Highlights & Insights

  • Reformulating "Symmetry Annotation" as "Three-axis Probability + Geometric Consistency": This approach acknowledges that symmetry is inherently a distribution and uses Chamfer distance as a natural self-supervised signal. This paradigm of "liberating priors from labels" is transferable to other tasks requiring symmetry/equivalence information (e.g., NOCS category-level pose, symmetric objects in SLAM).
  • Three-stage Quaternion Regression (Candidate → Refinement → Aggregation): This explicit candidate deployment + manifold refinement is lighter and more accurate than generative (GenPose++) or flow-matching (RFMPose) methods, suggesting it is a high-efficiency paradigm for \(S^3\).
  • Candidates Encoder for Second-order Moments: Using the mean, eigenvalues, and eigenvectors of the candidate distribution as encoder inputs allows the refinement stage to perceive the "shape" of the candidate swarm, avoiding instability from isolated point-wise corrections.

Limitations & Future Work

  • Symmetry types (rotational vs. reflectional) are required as prior categories; a more thorough version would automatically determine the symmetry type.
  • Main experiments are limited to GAPartNet; robustness in real-world scenarios with severe occlusion/noise lack extensive quantitative evaluation.
  • Fixed candidate count \(K=64\); whether adaptive \(K\) is needed for extreme symmetries (e.g., perfectly axis-symmetric knobs) is not discussed.
  • Future work could incorporate joint motion information for temporal estimation to resolve single-frame ambiguities.
  • vs GAPartNet (Geng et al., 2023): GAPartNet forces convergence to a single solution via NPCS, losing equivalence information; SAFAG explicitly models this to outperform it significantly (Seen 7.71° → 3.23°).
  • vs GASEM / DFGAP: Both require symmetry axis/plane annotations; SAFAG removes these entirely via Chamfer self-supervision while still exceeding DFGAP's performance by 41%.
  • vs GenPose++ / RFMPose: These model multi-solutions as distribution sampling; while elegant, they require symmetry labels and high training costs.
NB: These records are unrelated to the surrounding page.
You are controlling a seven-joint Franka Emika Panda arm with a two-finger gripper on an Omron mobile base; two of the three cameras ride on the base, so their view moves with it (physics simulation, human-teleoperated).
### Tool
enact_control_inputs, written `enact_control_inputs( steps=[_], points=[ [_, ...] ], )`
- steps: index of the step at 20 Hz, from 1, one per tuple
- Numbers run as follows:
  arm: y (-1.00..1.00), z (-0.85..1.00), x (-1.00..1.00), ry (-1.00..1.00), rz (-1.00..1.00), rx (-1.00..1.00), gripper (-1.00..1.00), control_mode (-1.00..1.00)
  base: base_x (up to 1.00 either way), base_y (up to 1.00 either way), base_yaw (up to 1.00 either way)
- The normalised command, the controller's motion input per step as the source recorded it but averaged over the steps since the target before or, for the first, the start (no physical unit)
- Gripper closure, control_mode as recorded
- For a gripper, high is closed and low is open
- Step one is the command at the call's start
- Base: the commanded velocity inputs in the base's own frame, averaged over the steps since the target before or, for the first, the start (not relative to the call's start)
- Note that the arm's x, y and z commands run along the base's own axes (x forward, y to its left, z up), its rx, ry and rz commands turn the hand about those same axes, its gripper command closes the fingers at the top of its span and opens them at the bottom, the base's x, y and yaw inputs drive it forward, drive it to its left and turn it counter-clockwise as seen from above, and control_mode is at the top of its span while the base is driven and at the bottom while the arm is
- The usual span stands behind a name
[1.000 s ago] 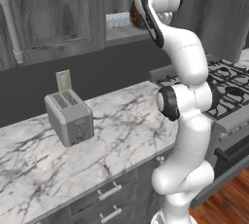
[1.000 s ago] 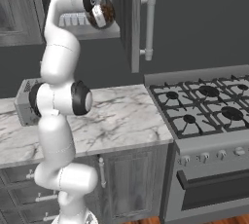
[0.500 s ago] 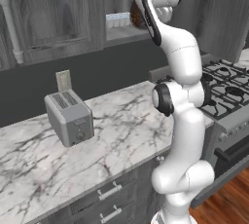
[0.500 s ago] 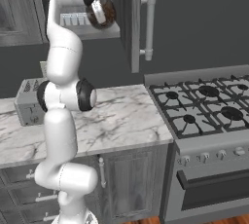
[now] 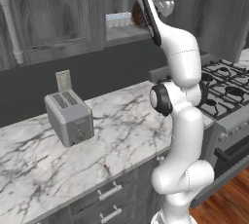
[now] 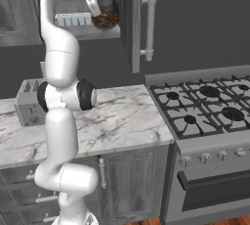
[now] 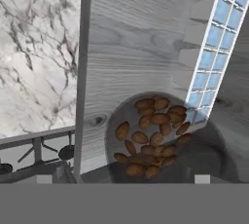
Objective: Pick the jar and jar from the dining table and place them in the open cabinet. Close the cabinet after placing the objects.
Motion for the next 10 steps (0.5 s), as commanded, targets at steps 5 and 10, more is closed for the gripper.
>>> enact_control_inputs(
  steps=[5, 10],
  points=[
    [0.19, -0.55, -0.76, -0.19, 0.0, 0.0, -1.0, -1.0, 0.0, 0.0, 0.0],
    [0.02, -0.63, -0.18, -0.07, 0.0, 0.0, -1.0, -1.0, 0.0, 0.0, 0.0]
  ],
)
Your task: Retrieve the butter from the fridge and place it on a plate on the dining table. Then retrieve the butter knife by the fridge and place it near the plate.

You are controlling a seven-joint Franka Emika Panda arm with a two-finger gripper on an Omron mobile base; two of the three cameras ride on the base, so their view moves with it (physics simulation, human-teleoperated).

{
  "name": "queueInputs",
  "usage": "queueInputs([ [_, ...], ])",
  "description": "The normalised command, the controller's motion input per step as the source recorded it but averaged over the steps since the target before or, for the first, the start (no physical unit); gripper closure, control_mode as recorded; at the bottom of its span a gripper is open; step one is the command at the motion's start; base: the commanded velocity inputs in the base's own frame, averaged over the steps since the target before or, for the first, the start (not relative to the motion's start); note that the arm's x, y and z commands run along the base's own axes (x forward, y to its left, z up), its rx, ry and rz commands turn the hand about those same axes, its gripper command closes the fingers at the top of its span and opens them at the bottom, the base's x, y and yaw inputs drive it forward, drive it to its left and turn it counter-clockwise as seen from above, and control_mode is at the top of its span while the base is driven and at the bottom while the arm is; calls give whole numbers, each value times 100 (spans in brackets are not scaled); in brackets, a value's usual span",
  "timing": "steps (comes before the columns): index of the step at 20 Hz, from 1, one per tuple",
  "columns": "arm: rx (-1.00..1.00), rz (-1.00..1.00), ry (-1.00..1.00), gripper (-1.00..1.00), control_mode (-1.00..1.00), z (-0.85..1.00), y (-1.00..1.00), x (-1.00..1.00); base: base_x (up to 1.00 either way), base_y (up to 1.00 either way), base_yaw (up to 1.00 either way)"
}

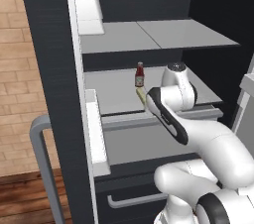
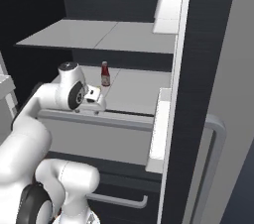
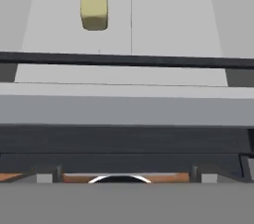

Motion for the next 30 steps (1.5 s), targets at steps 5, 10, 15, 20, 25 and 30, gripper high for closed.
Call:
queueInputs([
  [5,0,0,-8,-100,-100,1,8,52,0,0,0],
  [10,0,0,-5,-100,-100,0,16,58,0,0,0],
  [15,0,0,-6,-100,-100,0,18,49,0,0,0],
  [20,0,0,-2,-100,-100,0,9,25,0,0,0],
  [25,0,0,-1,-100,-100,0,0,5,0,0,0],
  [30,0,0,0,-100,-100,-10,0,44,0,0,0],
])
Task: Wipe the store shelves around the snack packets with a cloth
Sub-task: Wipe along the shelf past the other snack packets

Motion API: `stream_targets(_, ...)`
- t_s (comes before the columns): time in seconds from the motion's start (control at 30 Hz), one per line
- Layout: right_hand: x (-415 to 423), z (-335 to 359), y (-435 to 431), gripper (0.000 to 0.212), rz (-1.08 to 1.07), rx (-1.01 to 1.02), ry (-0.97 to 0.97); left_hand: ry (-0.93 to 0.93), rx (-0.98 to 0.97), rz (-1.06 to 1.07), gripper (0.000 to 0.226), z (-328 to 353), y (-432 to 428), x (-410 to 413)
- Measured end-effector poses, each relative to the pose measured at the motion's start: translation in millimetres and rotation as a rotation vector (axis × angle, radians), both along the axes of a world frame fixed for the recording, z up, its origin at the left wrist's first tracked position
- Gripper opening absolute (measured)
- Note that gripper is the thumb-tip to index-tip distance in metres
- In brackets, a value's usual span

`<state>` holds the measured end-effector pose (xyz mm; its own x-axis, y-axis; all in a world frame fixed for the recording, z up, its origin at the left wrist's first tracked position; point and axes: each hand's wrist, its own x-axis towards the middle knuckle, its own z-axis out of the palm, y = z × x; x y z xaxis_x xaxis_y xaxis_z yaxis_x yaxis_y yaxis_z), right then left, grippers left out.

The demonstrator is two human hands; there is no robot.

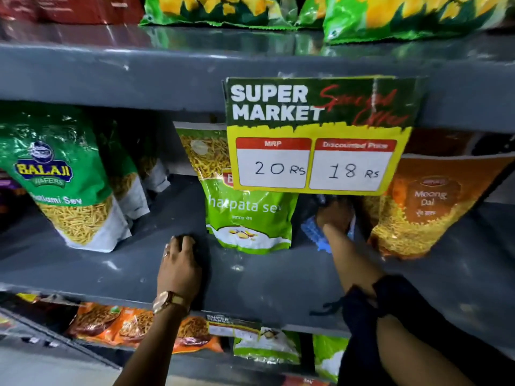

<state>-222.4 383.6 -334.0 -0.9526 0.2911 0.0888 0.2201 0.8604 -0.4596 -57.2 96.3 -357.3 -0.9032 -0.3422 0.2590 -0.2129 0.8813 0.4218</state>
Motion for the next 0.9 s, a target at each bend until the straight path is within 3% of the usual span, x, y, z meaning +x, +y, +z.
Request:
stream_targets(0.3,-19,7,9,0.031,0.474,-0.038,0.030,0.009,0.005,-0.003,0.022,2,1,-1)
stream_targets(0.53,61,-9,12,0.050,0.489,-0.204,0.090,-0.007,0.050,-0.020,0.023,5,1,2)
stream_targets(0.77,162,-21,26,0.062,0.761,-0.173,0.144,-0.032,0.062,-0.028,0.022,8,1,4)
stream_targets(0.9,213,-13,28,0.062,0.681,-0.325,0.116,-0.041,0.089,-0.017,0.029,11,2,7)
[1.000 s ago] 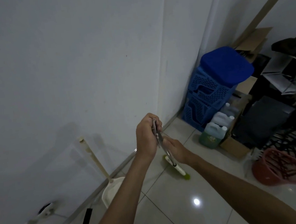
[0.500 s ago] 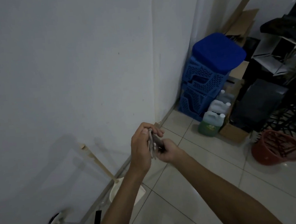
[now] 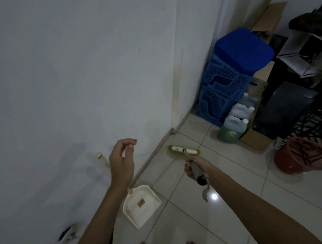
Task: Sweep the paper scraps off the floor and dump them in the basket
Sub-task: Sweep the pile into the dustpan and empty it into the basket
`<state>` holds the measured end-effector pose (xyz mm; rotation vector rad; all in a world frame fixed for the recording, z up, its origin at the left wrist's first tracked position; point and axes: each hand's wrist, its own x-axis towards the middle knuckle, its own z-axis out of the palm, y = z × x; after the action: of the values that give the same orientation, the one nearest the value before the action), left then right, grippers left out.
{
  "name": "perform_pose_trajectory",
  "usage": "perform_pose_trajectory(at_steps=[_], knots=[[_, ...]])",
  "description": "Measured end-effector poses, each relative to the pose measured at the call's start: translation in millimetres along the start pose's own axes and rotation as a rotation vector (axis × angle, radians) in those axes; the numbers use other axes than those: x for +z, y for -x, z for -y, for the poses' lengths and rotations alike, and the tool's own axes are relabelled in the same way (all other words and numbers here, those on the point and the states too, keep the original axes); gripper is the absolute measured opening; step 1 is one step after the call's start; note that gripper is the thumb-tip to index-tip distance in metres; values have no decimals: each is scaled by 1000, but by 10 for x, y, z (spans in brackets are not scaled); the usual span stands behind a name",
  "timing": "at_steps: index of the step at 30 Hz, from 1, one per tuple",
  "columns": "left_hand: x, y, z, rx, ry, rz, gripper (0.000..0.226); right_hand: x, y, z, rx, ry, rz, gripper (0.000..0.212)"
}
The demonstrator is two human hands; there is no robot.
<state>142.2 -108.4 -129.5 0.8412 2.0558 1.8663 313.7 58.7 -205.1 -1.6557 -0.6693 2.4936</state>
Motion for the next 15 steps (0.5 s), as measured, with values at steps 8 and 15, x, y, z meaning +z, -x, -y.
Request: perform_pose_trajectory(at_steps=[8, 15], knots=[[-559, -355, 716, -339, -460, -219, 36, -219, -217, -209, 149, 201, -120, 25], [-745, -637, 1250, -477, -460, -115, 44, -336, -249, -377, 240, 433, -271, 27]])
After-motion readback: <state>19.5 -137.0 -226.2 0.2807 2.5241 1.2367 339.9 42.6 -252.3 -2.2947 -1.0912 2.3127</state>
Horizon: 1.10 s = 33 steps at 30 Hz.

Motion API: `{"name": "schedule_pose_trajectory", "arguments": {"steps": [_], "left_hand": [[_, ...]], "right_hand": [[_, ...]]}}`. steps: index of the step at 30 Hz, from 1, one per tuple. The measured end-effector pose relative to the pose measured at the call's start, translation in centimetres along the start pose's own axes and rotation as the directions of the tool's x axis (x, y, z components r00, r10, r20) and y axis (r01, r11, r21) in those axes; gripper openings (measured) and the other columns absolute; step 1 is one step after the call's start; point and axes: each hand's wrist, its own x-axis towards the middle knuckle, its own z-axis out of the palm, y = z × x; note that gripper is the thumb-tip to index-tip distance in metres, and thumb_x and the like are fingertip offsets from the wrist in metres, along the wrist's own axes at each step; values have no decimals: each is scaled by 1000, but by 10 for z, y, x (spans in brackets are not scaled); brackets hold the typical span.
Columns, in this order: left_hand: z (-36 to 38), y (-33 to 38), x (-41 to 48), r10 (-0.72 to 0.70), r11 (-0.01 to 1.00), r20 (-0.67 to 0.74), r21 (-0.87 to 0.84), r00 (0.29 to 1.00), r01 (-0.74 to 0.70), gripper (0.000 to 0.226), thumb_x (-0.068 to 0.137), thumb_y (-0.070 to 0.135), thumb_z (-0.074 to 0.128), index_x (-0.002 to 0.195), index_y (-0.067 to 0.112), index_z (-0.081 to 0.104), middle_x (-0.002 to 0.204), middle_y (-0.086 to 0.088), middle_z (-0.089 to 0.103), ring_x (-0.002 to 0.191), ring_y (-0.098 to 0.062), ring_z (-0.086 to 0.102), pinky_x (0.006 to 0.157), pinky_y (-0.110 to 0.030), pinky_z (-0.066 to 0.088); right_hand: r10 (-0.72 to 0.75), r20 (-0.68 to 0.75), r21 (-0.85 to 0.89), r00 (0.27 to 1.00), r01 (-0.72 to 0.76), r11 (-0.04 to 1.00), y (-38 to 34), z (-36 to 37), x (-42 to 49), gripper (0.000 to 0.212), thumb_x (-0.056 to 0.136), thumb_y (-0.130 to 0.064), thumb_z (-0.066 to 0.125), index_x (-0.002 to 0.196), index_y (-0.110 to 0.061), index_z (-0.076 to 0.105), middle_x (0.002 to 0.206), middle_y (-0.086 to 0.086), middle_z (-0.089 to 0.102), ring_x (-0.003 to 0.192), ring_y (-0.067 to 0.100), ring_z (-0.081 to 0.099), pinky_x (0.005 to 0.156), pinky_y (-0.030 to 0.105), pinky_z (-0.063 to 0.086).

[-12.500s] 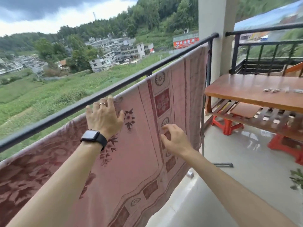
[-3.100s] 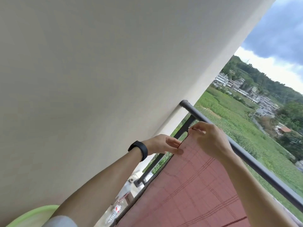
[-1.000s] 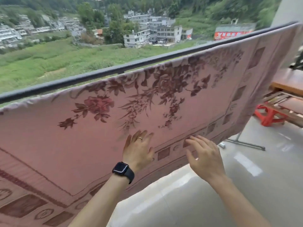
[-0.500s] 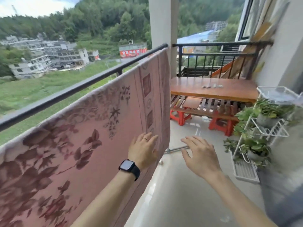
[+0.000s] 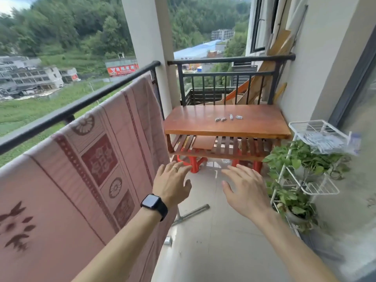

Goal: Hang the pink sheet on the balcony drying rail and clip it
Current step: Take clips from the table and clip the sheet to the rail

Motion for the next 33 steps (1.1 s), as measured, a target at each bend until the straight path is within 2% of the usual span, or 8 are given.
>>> {"name": "schedule_pose_trajectory", "arguments": {"steps": [3, 8, 14, 20, 25, 29, 33], "left_hand": [[16, -5, 83, -33, 999, -4, -10, 999, 33, 49, 91, 38, 45, 141, 38, 46, 149, 8, 46, 140, -19, 36, 112, -42, 26], [41, -17, 203, -57, 998, -11, 2, 998, 57, 44, 92, 41, 43, 135, 39, 53, 139, 10, 57, 133, -19, 44, 109, -45, 35], [80, -42, 344, -54, 998, -34, -20, 998, 53, 44, 89, 38, 47, 132, 38, 56, 133, 9, 61, 133, -19, 45, 108, -42, 34], [131, -69, 506, 9, 999, -53, -43, 999, -11, 43, 89, 45, 49, 129, 36, 59, 133, 11, 61, 132, -20, 46, 108, -43, 33], [180, -88, 625, 46, 994, 53, -104, 998, -40, 49, 87, 44, 47, 135, 38, 54, 139, 10, 56, 136, -20, 42, 112, -42, 28], [229, -94, 698, 68, 991, 185, -124, 980, -46, 47, 90, 43, 48, 136, 37, 53, 137, 4, 58, 135, -22, 42, 112, -40, 28], [291, -89, 764, 41, 985, 327, -171, 944, 17, 46, 89, 38, 49, 135, 36, 54, 137, 2, 58, 130, -23, 47, 107, -40, 33]], "right_hand": [[-19, 46, 2, 999, 19, 1000, 36, 18, 76, 40, 96, -41, 48, 134, -33, 58, 143, -12, 54, 139, 13, 40, 116, 42, 27], [-16, 70, 12, 997, 15, 1000, 80, 46, 189, 45, 94, -46, 41, 133, -33, 59, 142, -12, 55, 139, 13, 40, 117, 44, 28], [-12, 107, -8, 994, 13, 1000, 126, 102, 310, 40, 96, -43, 47, 133, -35, 58, 141, -14, 55, 139, 12, 39, 117, 43, 27], [74, 130, -81, 989, -64, 995, 174, 169, 432, 39, 95, -44, 46, 132, -36, 59, 139, -14, 57, 139, 13, 40, 118, 42, 26], [190, 165, -131, 968, -169, 977, 218, 219, 524, 35, 98, -43, 44, 126, -33, 62, 135, -14, 60, 137, 13, 41, 115, 39, 25], [270, 277, -147, 922, -237, 960, 261, 269, 583, 39, 98, -43, 44, 133, -33, 57, 139, -14, 57, 138, 14, 39, 116, 40, 25], [288, 398, -150, 871, -248, 957, 313, 327, 633, 39, 98, -42, 42, 133, -34, 56, 138, -14, 57, 138, 14, 39, 115, 39, 27]]}}
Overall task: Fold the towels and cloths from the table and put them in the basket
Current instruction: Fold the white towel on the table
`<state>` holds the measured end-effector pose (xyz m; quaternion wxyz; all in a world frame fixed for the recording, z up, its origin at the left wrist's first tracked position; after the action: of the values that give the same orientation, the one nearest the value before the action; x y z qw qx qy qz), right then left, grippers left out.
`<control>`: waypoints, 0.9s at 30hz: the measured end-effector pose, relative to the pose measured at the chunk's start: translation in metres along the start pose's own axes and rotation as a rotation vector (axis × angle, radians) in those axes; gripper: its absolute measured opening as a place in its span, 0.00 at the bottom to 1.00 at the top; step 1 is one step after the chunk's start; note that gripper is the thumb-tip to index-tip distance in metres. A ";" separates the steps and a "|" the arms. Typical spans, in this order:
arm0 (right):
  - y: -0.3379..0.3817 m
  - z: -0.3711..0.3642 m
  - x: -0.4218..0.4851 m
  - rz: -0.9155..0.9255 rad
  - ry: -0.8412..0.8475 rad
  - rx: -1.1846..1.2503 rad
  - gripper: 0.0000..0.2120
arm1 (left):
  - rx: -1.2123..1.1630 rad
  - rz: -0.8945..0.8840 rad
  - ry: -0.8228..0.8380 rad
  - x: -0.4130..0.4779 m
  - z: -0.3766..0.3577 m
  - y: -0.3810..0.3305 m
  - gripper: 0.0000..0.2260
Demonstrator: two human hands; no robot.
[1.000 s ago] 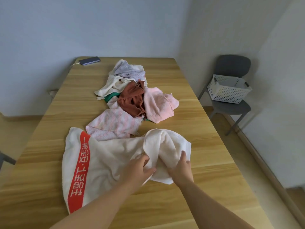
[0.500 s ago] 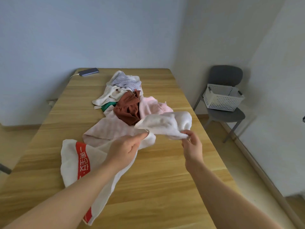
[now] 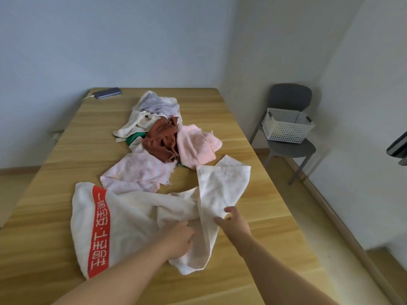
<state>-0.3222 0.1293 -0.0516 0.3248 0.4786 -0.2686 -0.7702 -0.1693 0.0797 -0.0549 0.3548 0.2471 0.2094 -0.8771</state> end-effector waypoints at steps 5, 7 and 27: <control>-0.008 -0.046 0.008 0.049 0.119 -0.283 0.26 | -0.049 0.089 0.055 0.001 -0.031 0.011 0.26; -0.012 -0.052 0.012 0.041 0.056 -0.413 0.13 | -0.047 0.105 0.038 -0.001 -0.035 0.010 0.31; -0.033 0.006 0.017 -0.137 0.003 0.314 0.23 | -0.029 -0.177 0.061 0.025 -0.015 -0.033 0.22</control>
<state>-0.3413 0.1380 -0.0826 0.1930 0.5418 -0.3517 -0.7386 -0.2043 0.0969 -0.0746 0.2730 0.2489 0.2540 -0.8939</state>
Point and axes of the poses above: each hand's wrist, its own x-axis towards the middle knuckle, its own z-axis out of the back of the hand, y = z × x, the point moved 3 cm from there along x, towards the middle knuckle, and after that the axes turned 8 degrees about y, right-handed, at the moved point
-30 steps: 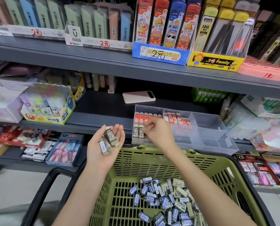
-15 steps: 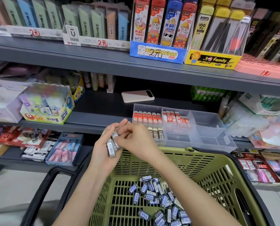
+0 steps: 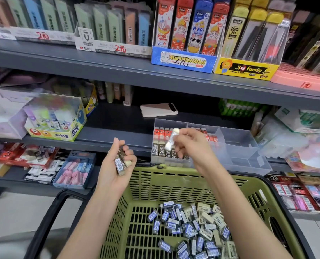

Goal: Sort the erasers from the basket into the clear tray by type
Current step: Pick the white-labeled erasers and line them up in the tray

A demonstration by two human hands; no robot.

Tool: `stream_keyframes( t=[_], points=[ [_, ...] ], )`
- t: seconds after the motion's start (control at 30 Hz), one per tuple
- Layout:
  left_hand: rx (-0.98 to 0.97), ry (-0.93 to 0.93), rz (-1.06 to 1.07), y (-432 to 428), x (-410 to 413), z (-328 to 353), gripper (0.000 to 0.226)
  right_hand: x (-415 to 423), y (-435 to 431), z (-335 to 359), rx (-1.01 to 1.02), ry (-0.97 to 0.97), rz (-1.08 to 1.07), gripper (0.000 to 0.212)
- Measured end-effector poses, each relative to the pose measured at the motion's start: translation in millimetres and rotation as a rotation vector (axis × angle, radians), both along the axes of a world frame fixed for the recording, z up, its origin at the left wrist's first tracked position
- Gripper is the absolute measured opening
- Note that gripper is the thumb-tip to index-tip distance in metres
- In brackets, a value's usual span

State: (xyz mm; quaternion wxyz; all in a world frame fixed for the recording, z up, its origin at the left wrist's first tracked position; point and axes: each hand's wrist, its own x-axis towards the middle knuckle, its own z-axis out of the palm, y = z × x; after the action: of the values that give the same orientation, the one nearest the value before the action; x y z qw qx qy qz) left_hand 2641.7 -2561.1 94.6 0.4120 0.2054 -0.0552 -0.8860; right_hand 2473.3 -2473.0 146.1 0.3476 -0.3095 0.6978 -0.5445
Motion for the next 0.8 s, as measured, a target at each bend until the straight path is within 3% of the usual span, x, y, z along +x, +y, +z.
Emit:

SAFAG achieves lower error with candidate refinement and no labels.

Rating

  • Novelty: ⭐⭐⭐⭐ "Symmetry as probability distribution + Chamfer self-supervision" elegantly removes annotation dependency.
  • Experimental Thoroughness: ⭐⭐⭐⭐ Full coverage of GAPartNet categories, though lacking extensive quantitative real-world scenarios.
  • Writing Quality: ⭐⭐⭐⭐ Clear decomposition of the four modules; well-explained geometric motivations.
  • Value: ⭐⭐⭐⭐ Directly serves cross-category manipulation in embodied AI; the label-free setting has high deployment value.